Instructions for the task
Using the records below, find every line that includes "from" and copy it.
━━━━━ Data for processing ━━━━━
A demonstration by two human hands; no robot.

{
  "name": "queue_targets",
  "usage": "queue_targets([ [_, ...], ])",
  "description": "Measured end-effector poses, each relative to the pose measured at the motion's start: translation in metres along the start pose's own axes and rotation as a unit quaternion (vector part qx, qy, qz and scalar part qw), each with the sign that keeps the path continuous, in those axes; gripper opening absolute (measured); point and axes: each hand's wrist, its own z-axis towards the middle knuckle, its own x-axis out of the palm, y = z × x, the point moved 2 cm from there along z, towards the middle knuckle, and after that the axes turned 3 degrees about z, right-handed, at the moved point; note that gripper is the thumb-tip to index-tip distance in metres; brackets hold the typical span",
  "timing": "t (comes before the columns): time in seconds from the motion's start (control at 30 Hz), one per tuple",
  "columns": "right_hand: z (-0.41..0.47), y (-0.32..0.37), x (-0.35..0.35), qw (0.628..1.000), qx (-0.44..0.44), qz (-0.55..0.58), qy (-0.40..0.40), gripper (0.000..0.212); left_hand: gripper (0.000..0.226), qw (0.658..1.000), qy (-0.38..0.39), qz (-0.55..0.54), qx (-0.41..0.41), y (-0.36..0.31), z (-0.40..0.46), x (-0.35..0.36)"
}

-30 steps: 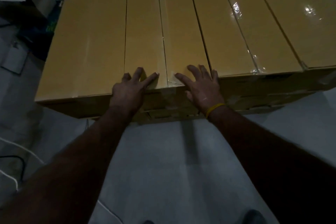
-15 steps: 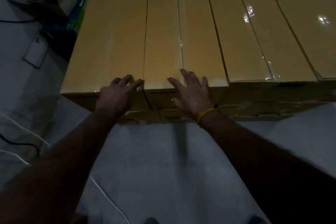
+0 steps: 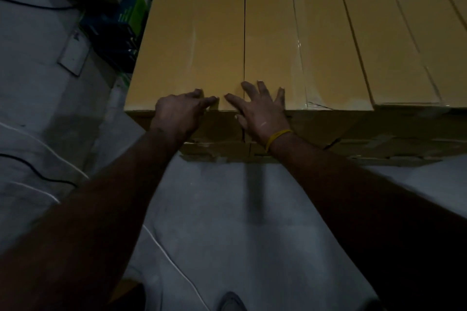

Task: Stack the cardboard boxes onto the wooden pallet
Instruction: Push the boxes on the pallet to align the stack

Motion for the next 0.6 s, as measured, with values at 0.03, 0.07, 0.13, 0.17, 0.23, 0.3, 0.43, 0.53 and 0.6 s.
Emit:
queue_targets([
  [0.03, 0.001, 0.000, 0.001, 1.000, -0.003, 0.007, -0.003, 0.059, 0.051, 1.000, 0.002, 0.000, 0.000, 0.000, 0.001, 0.000],
  [0.07, 0.001, -0.001, 0.002, 1.000, -0.007, 0.015, -0.006, 0.058, 0.052, 1.000, 0.003, -0.002, 0.002, 0.000, 0.001, -0.001],
  [0.13, 0.001, -0.004, 0.003, 1.000, -0.014, 0.025, -0.010, 0.056, 0.051, 1.000, -0.001, -0.004, 0.006, -0.002, 0.002, -0.003],
  [0.17, 0.001, -0.004, 0.003, 0.999, -0.015, 0.026, -0.009, 0.055, 0.051, 1.000, -0.004, -0.003, 0.004, -0.001, 0.003, -0.004],
  [0.23, 0.002, -0.005, 0.004, 0.999, -0.011, 0.030, -0.007, 0.054, 0.051, 1.000, -0.008, -0.018, -0.002, -0.001, 0.005, -0.004],
  [0.3, 0.003, -0.004, 0.005, 0.999, -0.007, 0.032, -0.012, 0.053, 0.053, 0.999, -0.008, -0.036, -0.015, -0.001, 0.008, -0.004],
  [0.43, 0.003, -0.003, 0.004, 0.999, 0.001, 0.038, -0.009, 0.053, 0.055, 0.996, 0.000, -0.079, -0.043, -0.010, 0.014, -0.001],
  [0.53, -0.003, -0.006, -0.004, 0.999, -0.002, 0.034, 0.026, 0.059, 0.062, 0.989, 0.029, -0.133, -0.063, -0.017, 0.010, 0.008],
  [0.6, -0.012, -0.012, -0.011, 0.997, -0.018, 0.030, 0.066, 0.068, 0.076, 0.985, 0.069, -0.145, -0.057, -0.030, 0.001, 0.013],
])
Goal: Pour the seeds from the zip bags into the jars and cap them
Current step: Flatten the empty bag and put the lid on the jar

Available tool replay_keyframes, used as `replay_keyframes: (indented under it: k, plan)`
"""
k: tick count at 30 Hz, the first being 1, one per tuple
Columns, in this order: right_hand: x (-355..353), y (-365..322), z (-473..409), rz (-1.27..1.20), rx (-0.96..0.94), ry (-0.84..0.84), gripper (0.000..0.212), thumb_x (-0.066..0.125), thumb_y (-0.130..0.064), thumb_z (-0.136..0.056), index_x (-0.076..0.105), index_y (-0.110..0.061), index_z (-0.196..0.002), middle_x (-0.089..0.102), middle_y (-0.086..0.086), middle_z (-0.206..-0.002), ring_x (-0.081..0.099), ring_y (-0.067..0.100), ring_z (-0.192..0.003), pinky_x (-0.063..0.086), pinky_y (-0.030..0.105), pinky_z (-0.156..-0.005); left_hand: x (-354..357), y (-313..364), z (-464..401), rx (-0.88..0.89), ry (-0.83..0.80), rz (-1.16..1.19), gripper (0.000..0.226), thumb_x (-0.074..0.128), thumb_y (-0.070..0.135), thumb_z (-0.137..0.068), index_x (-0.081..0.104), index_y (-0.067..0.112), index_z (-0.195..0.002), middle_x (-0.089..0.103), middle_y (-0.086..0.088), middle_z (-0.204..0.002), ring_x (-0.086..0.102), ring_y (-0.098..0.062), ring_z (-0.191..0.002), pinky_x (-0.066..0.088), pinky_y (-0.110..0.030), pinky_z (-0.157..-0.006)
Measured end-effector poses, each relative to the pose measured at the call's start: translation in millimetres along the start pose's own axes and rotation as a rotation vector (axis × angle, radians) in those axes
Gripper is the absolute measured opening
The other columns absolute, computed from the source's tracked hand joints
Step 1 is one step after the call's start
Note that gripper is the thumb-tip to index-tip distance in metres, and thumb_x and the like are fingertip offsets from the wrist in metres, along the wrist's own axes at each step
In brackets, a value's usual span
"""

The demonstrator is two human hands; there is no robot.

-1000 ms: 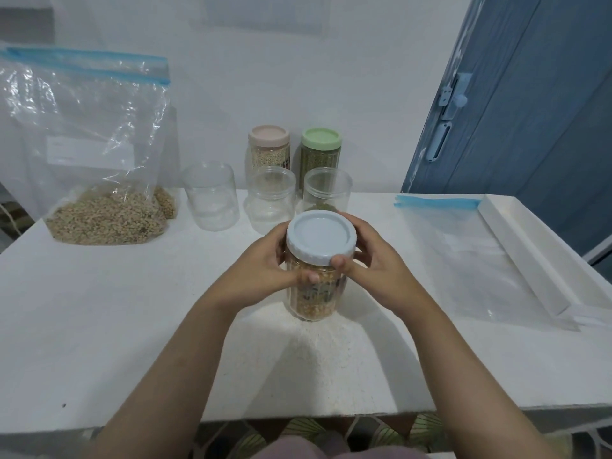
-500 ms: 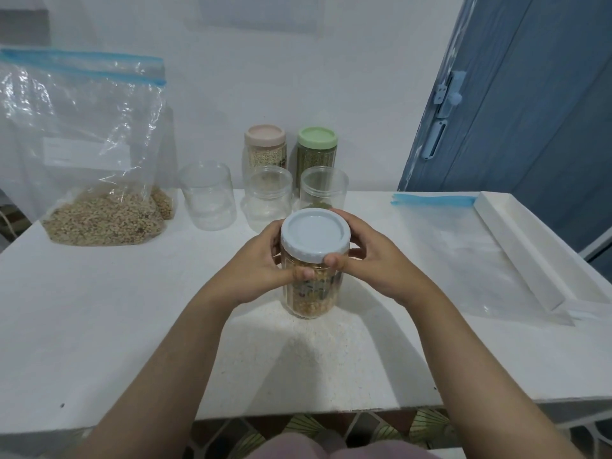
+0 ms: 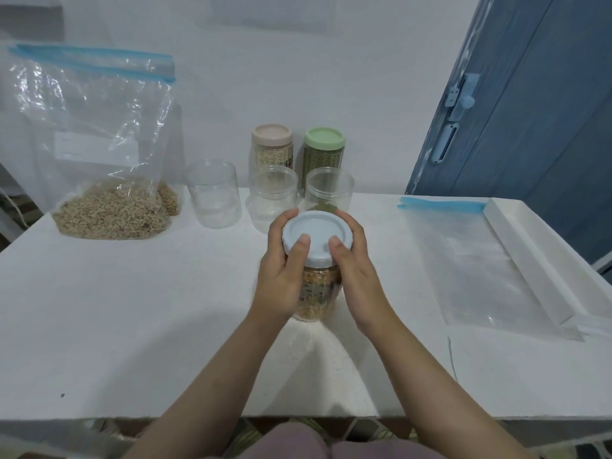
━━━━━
Response area
  "description": "Measured end-effector poses, each relative to the pose measured at the motion's start: translation in metres along the start pose's own axes and rotation as a unit quaternion (vector part qx, qy, qz and scalar part qw), each with the sign that keeps the path continuous, in those axes; gripper opening absolute (measured); point and axes: each hand's wrist, its own z-axis towards the middle knuckle, its own x-axis out of the palm, y = z × x, the point moved 2 cm from there along z, towards the middle knuckle, and after that the axes turned 3 degrees about z, right-handed, at the moved point; note that gripper is the thumb-tip to index-tip distance in metres; brackets hold the typical span",
  "timing": "t (comes before the columns): time in seconds from the motion's start (control at 30 Hz), one per tuple",
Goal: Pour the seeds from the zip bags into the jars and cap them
The other columns absolute, computed from the source's tracked hand joints
Note that gripper is the thumb-tip to index-tip distance in metres, and thumb_x and the like are fingertip offsets from the wrist in metres, along the wrist's own axes at each step

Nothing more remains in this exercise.